> **What is needed**:
State how many lines of the entries hold the string "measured", and output nothing but that count.

> **Task input**:
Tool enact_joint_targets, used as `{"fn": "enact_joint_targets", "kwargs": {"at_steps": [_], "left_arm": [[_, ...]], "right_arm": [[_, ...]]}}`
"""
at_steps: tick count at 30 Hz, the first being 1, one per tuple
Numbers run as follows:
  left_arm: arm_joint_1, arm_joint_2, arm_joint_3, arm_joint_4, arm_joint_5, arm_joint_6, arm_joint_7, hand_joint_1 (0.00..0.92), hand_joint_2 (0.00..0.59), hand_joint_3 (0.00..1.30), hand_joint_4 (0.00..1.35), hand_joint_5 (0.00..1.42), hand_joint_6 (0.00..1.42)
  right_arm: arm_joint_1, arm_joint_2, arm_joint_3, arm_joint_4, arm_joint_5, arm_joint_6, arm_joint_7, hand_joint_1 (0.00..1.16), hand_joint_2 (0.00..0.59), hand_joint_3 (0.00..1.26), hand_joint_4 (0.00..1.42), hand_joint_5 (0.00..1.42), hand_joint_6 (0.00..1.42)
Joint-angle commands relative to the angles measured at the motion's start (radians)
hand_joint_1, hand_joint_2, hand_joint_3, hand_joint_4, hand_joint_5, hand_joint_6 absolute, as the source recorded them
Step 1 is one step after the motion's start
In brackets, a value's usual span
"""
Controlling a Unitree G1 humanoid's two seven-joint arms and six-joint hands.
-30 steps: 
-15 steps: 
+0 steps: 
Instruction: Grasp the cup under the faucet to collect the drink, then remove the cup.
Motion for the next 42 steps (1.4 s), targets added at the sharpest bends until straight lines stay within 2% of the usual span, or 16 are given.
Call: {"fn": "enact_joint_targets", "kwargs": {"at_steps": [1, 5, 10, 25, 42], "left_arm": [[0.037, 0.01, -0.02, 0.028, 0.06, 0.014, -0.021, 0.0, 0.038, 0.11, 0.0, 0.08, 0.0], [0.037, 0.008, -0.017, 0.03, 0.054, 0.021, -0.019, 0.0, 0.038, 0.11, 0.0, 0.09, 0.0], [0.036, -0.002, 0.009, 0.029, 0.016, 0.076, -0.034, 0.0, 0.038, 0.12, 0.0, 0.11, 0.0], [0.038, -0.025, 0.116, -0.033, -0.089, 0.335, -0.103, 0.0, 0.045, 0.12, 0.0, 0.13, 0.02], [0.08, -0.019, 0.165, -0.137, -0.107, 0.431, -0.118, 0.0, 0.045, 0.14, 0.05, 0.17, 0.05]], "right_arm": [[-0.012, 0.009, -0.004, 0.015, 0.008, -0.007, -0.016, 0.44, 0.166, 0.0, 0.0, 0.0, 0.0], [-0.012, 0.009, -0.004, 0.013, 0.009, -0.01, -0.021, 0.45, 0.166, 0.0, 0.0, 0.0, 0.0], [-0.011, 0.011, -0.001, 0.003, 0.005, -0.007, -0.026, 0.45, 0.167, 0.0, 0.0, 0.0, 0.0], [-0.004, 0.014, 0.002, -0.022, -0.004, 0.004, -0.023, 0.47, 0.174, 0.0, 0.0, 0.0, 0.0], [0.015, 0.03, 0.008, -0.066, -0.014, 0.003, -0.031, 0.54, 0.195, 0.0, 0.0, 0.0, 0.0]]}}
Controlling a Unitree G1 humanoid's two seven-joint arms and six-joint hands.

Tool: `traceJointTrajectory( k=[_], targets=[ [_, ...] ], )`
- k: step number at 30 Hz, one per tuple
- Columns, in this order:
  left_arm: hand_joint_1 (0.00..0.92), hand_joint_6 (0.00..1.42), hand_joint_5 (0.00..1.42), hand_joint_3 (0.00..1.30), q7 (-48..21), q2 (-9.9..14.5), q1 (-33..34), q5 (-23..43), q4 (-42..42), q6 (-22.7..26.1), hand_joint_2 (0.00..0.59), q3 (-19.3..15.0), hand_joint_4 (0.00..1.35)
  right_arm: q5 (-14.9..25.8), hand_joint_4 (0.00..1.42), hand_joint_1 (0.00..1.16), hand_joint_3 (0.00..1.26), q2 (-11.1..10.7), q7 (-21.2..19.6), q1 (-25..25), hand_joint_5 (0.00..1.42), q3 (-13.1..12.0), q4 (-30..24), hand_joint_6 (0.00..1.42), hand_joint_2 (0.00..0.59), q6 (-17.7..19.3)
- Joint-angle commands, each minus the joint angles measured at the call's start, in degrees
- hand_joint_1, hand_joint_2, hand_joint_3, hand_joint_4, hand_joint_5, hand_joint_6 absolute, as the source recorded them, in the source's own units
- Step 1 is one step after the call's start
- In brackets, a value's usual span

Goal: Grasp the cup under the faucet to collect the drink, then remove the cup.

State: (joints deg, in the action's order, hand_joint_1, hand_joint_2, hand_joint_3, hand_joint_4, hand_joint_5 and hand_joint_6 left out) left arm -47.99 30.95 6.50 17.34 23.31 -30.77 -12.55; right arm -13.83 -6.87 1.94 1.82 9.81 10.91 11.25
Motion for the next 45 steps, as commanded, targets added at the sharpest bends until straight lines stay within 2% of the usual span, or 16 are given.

> **Answer box**:
2